For his service, Kit Carson was promoted to the rank of general.

In late 1864, General Carson was sent to west Texas with 325 soldiers and 75 Ute scouts to subdue the Indians there. Kiowas, Comanches, and Cheyennes were known to be in that area. Carson headed toward the ruins of Adobe Walls, which he remembered from his scouting days two decades earlier. On November 25, his troops attacked a Kiowa village estimated to include 176 lodges. But the scouts failed to discover that this was one of the smallest of many villages in the area. The Kiowas fled from the attack but began gathering a massive Indian force. Within hours, about fourteen hundred warriors attacked. It was similar to the situation in which General Custer would find himself a few months later. One of the men with Carson later described the initial counterattack, writing that the Indians charged “mounted and covered with paint and feathers … charging backwards and forwards … their bodies thrown over the sides of their horses, at a full run, and shooting occasionally under their horses.” Carson’s men dug into the ruins of Adobe Walls. Unlike Custer, Carson had brought with him twin howitzers, big guns, and used them to his advantage. But he was greatly outnumbered. Backfires and the howitzers kept the Indians at a distance until Carson was able to effect a retreat. Carson suffered 6 dead and 125 wounded, while the tribes suffered many times that. Both the army and the tribes declared victory, the Kiowas calling it “the time when the Kiowas repelled Kit Carson.”

When fifty-nine-year-old Kit Carson died in May 1868, he had become among the most famous and respected men in the nation.

At the end of the Civil War, Carson was given command of Fort Garland, in the Colorado Territory. It was the proper choice, wrote General John Pope, because “Carson is the best man in the country to control these Indians and prevent war…. He is personally known and liked by every Indian … no man is so certain to insure it as Kit Carson.”

When he finally left the army in 1867, he resumed fighting to protect the Utes, whom he had long embraced as friends. Although his health was failing, he returned to Washington
with several chiefs to negotiate a fair treaty, which guaranteed to that tribe peace, territory, and assistance. Carson and the Ute chiefs met with President Grant, and eventually a treaty was signed. Then he went home to be with his wife Josefa and their seven children. It was time for him to rest.

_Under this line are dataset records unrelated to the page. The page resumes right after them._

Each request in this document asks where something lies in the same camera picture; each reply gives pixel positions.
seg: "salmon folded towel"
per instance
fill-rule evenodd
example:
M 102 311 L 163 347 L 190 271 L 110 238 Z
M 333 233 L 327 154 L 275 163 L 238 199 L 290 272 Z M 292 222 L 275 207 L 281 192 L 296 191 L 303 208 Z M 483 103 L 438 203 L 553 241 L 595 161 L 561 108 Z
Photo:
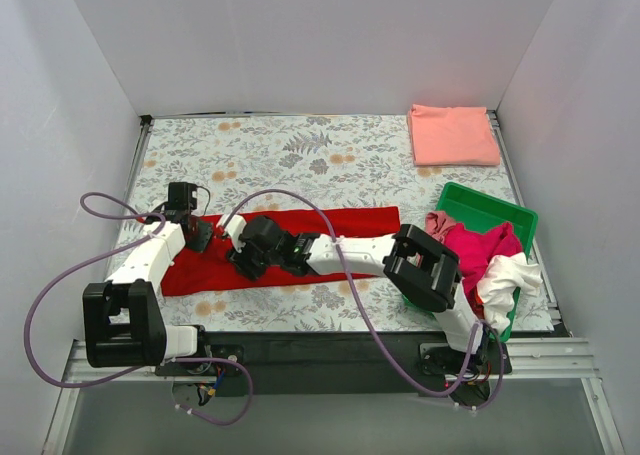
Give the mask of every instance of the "salmon folded towel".
M 400 230 L 398 207 L 338 208 L 324 210 L 336 234 L 345 237 L 380 237 Z M 324 221 L 313 210 L 284 210 L 280 212 L 253 212 L 242 216 L 247 222 L 260 215 L 266 215 L 280 228 L 297 235 L 301 232 L 328 233 Z M 215 225 L 220 215 L 202 218 Z M 271 267 L 255 282 L 236 272 L 231 262 L 225 259 L 230 242 L 213 239 L 203 253 L 182 250 L 175 258 L 162 279 L 162 293 L 165 297 L 177 297 L 209 290 L 235 290 L 238 288 L 275 287 L 284 285 L 304 285 L 308 283 L 346 280 L 344 273 L 331 275 L 308 275 L 296 277 L 279 267 Z M 354 278 L 370 275 L 354 274 Z
M 486 108 L 413 105 L 407 123 L 416 165 L 500 165 Z

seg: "red cloth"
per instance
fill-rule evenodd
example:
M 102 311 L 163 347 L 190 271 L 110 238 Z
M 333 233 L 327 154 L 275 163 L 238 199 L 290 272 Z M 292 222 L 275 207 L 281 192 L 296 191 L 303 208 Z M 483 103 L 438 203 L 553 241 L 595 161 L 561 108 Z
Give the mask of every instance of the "red cloth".
M 469 302 L 475 302 L 473 289 L 484 277 L 489 262 L 495 255 L 511 257 L 522 252 L 522 244 L 509 222 L 498 225 L 487 233 L 471 232 L 464 228 L 464 224 L 458 223 L 449 231 L 444 244 L 460 257 L 462 286 Z
M 333 224 L 336 234 L 345 237 L 379 237 L 400 229 L 397 207 L 340 208 L 325 210 L 324 213 Z M 255 212 L 243 214 L 243 217 L 248 222 L 259 215 L 266 215 L 294 235 L 301 232 L 329 233 L 320 215 L 313 210 Z M 213 222 L 214 225 L 219 219 L 220 215 L 204 217 L 205 221 Z M 164 296 L 176 297 L 208 290 L 324 283 L 346 278 L 343 273 L 295 277 L 278 267 L 271 267 L 262 277 L 252 282 L 237 273 L 235 267 L 221 256 L 226 244 L 221 247 L 220 242 L 212 240 L 203 253 L 182 250 L 162 280 Z M 357 275 L 358 278 L 369 276 Z

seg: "floral tablecloth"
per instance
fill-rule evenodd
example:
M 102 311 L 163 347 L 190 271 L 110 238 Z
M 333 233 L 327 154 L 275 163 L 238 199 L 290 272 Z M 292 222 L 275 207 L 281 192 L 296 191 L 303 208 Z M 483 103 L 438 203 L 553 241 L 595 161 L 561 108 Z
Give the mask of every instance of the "floral tablecloth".
M 404 116 L 252 116 L 155 120 L 141 171 L 129 200 L 148 211 L 166 198 L 171 181 L 211 191 L 208 214 L 229 211 L 245 196 L 285 188 L 322 208 L 396 205 L 403 223 L 424 226 L 445 183 L 455 181 L 514 201 L 504 165 L 416 168 Z M 206 195 L 199 195 L 199 210 Z M 246 211 L 303 208 L 284 195 L 252 200 Z M 122 227 L 118 243 L 140 236 L 140 225 Z M 111 268 L 126 255 L 114 257 Z M 384 279 L 357 282 L 378 330 L 438 330 L 428 314 L 407 307 Z M 202 292 L 162 298 L 165 323 L 226 331 L 364 331 L 346 282 Z M 521 296 L 514 330 L 548 331 L 544 293 Z

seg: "white cloth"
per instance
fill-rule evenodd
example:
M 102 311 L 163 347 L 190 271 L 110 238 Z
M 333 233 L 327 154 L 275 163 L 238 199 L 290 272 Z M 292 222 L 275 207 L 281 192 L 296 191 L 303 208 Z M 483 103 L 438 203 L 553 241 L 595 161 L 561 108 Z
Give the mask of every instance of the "white cloth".
M 527 265 L 523 252 L 512 257 L 496 255 L 477 285 L 485 320 L 502 334 L 509 326 L 507 314 L 514 307 L 513 291 L 520 287 L 521 294 L 535 296 L 540 285 L 540 266 L 537 263 Z

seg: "robotic arm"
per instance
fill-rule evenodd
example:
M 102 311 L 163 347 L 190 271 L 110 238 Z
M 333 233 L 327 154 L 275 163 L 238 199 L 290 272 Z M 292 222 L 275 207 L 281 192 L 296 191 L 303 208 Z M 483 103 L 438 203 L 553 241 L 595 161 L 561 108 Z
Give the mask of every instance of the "robotic arm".
M 165 325 L 156 300 L 160 282 L 180 250 L 202 252 L 211 241 L 212 225 L 192 214 L 196 188 L 171 183 L 169 200 L 163 204 L 168 222 L 164 229 L 136 248 L 105 282 L 85 289 L 87 358 L 93 367 L 157 366 L 175 357 L 207 356 L 202 327 Z M 158 224 L 145 223 L 148 233 Z M 249 223 L 239 215 L 223 216 L 218 225 L 233 245 L 228 260 L 250 280 L 271 266 L 300 277 L 343 271 L 327 235 L 292 235 L 264 216 Z M 462 290 L 454 252 L 413 225 L 382 237 L 341 237 L 337 243 L 352 272 L 387 277 L 412 304 L 434 313 L 452 349 L 467 351 L 477 318 Z M 129 322 L 112 323 L 111 317 L 123 308 L 129 310 Z M 472 353 L 481 339 L 478 331 Z

He had become one of the most honored men in American history. More than fifty blood-and-thunder novels had been written about him; Herman Melville compared him to Hercules in his novel
Moby-Dick.
He had been instrumental in the creation of an America that would eventually reach from ocean to ocean. But now he was suffering. In 1860, in the San Juan Mountains, he had been leading his horse down a steep hill when the animal slipped and fell on him; Carson became entangled in the lead rope and was dragged for some distance. The internal injuries he suffered caused chest pains, a persistent cough, and breathing difficulty, which plagued him for the rest of his life. In April 1868, Josefa died giving birth to his eighth child. Some believe his spirit died with her. Within weeks he was in bed in the quarters of the assistant surgeon general of the army, just outside Fort Lyon, Colorado. He had been diagnosed with a heart aneurysm, an enlargement of an artery, also believed to have been caused by that fall. As a legendary scout, he knew what lay ahead. Several times coughing attacks threatened his life, and the surgeon, H. R. Tilton, saved it by giving him chloroform. He wrote his will and made arrangements for his children. On May 23, almost exactly one month after his wife’s death, Kit Carson smoked his pipe, ate his favorite meal, and lay down. Late in the afternoon, as the doctor read to him, he suddenly called out, “Doctor, compadre. Adios,” and died.